SSRS 加密密钥 - 存储加密的报表服务器数据

Reporting Services 将加密值存储在报表服务器数据库和配置文件中。 大多数加密值都是用于访问向报表提供数据的外部数据源的凭据。 本主题介绍对哪些值进行了加密、 Reporting Services中使用的加密功能以及您应当了解的其他类型的已存储机密数据。

加密值

下面列出了 Reporting Services 安装中所存储的值。

  • 报表服务器用于连接到报表服务器数据库(存储内部服务器数据)的连接信息和凭据。

    这些值是在安装过程中或报表服务器配置期间指定和加密的。 您可以在任何时候使用 Reporting Services 配置工具或 rsconfig 实用工具更新连接信息。 对配置设置的加密则是使用对所有用户都可用的本地计算机的计算机级密钥来执行的。 加密的报表服务器连接信息存储在 rsreportserver.config 文件中(其他任何配置文件都不会包含加密设置)。 有关详细信息,请参阅配置报表服务器数据库连接(报表服务器配置管理器)

  • 报表服务器用于连接到向报表提供数据的外部数据源的存储凭据。

    这些值是在您为报表配置数据源信息时定义的,随后会以加密值的形式存储在报表服务器数据库中。 报表服务器使用对称密钥对这些数据进行加密和解密。 有关存储的凭据的详细信息,请参阅指定报表数据源的凭据和连接信息

  • 报表服务器用于连接到其他计算机以检索报表中使用的外部图像文件或外部数据的无人参与用户帐户。

    当需要连接到远程计算机且没有其他可用于连接的凭据时,可使用此帐户。 此帐户主要用于支持对不使用凭据即可访问数据源的报表进行无人参与处理。 如果创建报表所依据的数据源在访问数据时不要求或使用凭据,则必须配置此帐户才能使用报表服务器。

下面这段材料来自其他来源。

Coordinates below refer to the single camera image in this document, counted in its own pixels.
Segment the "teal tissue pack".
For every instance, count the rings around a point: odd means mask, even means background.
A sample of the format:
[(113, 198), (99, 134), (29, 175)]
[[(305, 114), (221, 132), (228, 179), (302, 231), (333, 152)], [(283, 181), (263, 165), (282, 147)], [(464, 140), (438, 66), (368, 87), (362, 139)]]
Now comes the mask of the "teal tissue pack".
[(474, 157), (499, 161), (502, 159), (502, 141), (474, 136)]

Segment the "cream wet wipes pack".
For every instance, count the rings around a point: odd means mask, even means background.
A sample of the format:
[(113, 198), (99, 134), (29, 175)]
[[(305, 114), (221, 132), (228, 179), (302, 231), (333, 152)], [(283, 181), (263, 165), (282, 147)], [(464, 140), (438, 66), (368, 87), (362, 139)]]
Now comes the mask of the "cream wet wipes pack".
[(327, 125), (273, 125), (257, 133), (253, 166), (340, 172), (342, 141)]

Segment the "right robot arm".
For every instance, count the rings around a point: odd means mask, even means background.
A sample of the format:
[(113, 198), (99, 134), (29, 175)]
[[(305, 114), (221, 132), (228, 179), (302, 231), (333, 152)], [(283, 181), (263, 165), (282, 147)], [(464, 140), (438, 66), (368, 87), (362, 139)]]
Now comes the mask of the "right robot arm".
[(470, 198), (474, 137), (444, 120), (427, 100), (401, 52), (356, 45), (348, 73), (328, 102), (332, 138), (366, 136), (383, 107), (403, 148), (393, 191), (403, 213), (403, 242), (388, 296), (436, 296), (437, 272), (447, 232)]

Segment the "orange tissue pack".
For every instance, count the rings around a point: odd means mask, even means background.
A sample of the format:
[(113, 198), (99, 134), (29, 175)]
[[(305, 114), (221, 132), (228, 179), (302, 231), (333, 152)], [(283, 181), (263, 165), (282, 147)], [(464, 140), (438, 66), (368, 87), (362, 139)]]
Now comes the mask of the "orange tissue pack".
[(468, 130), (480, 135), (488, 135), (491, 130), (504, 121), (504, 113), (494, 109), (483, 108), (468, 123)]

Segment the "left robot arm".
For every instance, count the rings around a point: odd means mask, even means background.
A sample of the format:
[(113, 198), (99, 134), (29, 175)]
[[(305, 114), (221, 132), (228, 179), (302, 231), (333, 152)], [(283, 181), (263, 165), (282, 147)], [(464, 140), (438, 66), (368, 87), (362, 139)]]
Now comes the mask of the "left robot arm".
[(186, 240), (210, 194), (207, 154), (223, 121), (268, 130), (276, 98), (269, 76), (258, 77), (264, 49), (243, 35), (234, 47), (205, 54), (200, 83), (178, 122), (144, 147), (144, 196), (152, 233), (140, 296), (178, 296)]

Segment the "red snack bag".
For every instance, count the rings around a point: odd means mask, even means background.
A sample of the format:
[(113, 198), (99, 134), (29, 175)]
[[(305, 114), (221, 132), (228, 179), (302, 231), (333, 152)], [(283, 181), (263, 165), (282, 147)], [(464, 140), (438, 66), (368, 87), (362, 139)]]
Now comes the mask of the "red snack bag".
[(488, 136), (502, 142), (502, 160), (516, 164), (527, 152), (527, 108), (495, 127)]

    此帐户在某些环境下是必需的,并且只能通过 Reporting Services 配置工具或 rsconfig进行创建。 此值还会存储在 rsreportserver.config 文件中。 您必须手动创建此帐户。 有关此帐户及其使用方式的详细信息,请参阅配置无人参与的执行帐户(报表服务器配置管理器)

  • 用于加密的对称密钥。

    此值是在安装过程中或服务器配置期间创建的,随后会以加密值的形式存储在报表服务器数据库中。 报表服务器 Windows 服务使用此密钥对存储在报表服务器数据库中的数据进行加密和解密。

Reporting Services 中的加密功能

Reporting Services 使用 Windows 操作系统提供的加密功能。 包括对称加密和非对称加密。

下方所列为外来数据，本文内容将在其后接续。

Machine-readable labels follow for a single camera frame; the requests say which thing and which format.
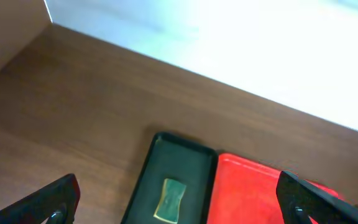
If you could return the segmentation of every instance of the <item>black metal arm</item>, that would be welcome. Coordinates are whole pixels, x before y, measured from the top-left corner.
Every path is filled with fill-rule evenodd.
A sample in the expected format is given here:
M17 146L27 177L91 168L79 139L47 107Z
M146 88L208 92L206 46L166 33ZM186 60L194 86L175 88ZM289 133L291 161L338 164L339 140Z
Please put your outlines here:
M276 194L286 224L358 223L358 209L291 172L283 171Z
M80 200L74 174L68 174L0 211L0 223L73 223Z

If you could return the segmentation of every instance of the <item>tray rim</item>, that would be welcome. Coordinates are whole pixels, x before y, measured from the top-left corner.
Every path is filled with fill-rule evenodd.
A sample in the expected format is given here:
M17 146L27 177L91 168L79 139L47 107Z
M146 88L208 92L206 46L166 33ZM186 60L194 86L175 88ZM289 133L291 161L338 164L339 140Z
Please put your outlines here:
M220 171L220 169L222 168L219 168L219 165L221 164L223 166L224 163L235 163L235 162L240 162L240 163L243 163L245 164L248 169L255 169L255 171L261 173L261 174L264 174L264 175L270 175L274 178L279 178L280 176L280 173L281 171L289 171L297 176L299 176L299 174L297 172L294 172L292 170L289 170L289 169L283 169L283 170L280 170L280 169L277 169L277 168L274 168L270 165L267 165L267 164L263 164L262 162L263 161L253 161L251 159L248 159L248 158L245 158L245 157L241 157L239 155L236 155L236 154L233 154L233 153L230 153L230 152L224 152L222 154L219 155L219 160L218 160L218 167L216 169L216 173L218 173L218 171ZM308 179L304 179L306 180L307 182L313 184L314 186L320 188L321 190L324 190L325 192L331 194L332 196L335 196L341 200L344 200L344 197L339 193L337 192L336 190L334 189L331 189L327 186L325 186L324 184L321 184L319 182L316 182L316 181L313 181L313 180L308 180Z
M139 188L140 182L142 181L144 172L146 170L147 164L149 163L149 159L151 156L151 152L153 151L153 148L155 146L155 143L159 140L159 139L164 139L166 141L170 141L174 144L179 144L181 146L187 147L189 149L192 149L194 151L198 151L198 152L203 152L203 153L207 153L211 156L211 168L209 170L209 174L208 174L208 179L207 179L207 183L206 183L206 190L205 190L205 196L204 196L204 203L203 203L203 208L201 209L201 217L200 217L200 224L204 224L207 223L208 221L208 213L209 213L209 206L211 204L211 198L212 198L212 193L213 193L213 187L214 187L214 181L215 181L215 175L216 175L216 169L218 168L218 153L214 150L211 149L210 147L204 146L200 143L188 140L188 139L184 139L182 137L179 137L175 134L166 132L166 131L160 131L154 134L153 140L149 146L149 151L147 152L146 158L144 160L143 166L142 166L142 170L139 174L139 177L136 181L134 190L132 191L132 195L131 198L129 199L127 208L125 210L124 215L122 216L122 220L121 220L121 224L126 224L126 221L128 219L129 216L129 211L132 208L132 204L134 202L137 190Z

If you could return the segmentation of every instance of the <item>dark green tray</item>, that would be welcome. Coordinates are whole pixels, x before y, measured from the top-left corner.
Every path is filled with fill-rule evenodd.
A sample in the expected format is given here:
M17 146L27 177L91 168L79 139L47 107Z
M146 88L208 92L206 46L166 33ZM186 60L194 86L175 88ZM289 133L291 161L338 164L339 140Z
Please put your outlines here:
M215 150L170 133L157 133L121 224L165 223L153 214L166 178L186 185L178 224L206 223L217 165Z

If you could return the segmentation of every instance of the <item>wooden panel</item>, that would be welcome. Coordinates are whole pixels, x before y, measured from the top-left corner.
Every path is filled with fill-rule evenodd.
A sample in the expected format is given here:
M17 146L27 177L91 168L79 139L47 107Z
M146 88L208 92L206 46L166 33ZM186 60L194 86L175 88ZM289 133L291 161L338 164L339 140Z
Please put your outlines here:
M42 0L0 0L0 69L49 23Z
M0 72L0 209L74 172L76 223L119 223L161 130L358 204L357 132L53 26Z

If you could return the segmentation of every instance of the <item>wooden table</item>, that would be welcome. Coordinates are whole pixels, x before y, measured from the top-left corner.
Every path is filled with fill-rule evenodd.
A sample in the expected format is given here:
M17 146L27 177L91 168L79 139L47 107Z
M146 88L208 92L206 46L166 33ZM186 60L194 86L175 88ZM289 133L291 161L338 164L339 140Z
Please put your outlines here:
M0 72L0 209L72 172L76 223L119 223L161 130L358 204L358 132L51 26Z

报表服务器数据库中的数据使用对称密钥进行加密。 每个报表服务器数据库只有一个对称密钥。 此对称密钥使用 Windows 生成的非对称密钥对的公钥进行自加密。 私钥由 Report Server Windows 服务帐户持有。

在多个报表服务器实例共享同一个报表服务器数据库的报表服务器扩展部署中,所有报表服务器节点都使用一个对称密钥。 每个节点必须具有一个共享对称密钥的副本。 配置扩展部署时,将为每个节点自动创建一个对称密钥副本。 每个节点都使用 Windows 服务帐户专有密钥对的公钥来加密对称密钥的副本。 若要详细了解如何为单个实例和横向扩展部署创建对称密钥,请参阅初始化报表服务器(报表服务器配置管理器)

此外,自 2019 年起,还可以在 SQL Server 中为报表服务器数据库配置透明数据加密,以便为静态数据提供额外的保护。

注意

如果更改 Report Server Windows 服务帐户,则非对称密钥将变为无效,从而中断服务器操作。 为了避免此类故障,请始终使用 Reporting Services 配置工具来修改服务帐户设置。 使用配置工具时,密钥会自动更新。 有关详细信息,请参阅配置报表服务器服务帐户(报表服务器配置管理器)

其他机密数据源

报表服务器中还存储有其他可能包含需保护的敏感信息的未加密数据。 具体来说,报表历史记录快照和报表执行快照包含的查询结果可能包括仅供授权用户使用的数据。 因此,对包含机密数据的报表使用快照功能时,需要注意,有权打开报表服务器数据库中的表的用户也能通过检查表的内容来查看所存储报表的部分内容。

注意

Reporting Services 对于所用参数基于用户安全标识的报表,不支持缓存或报表历史记录。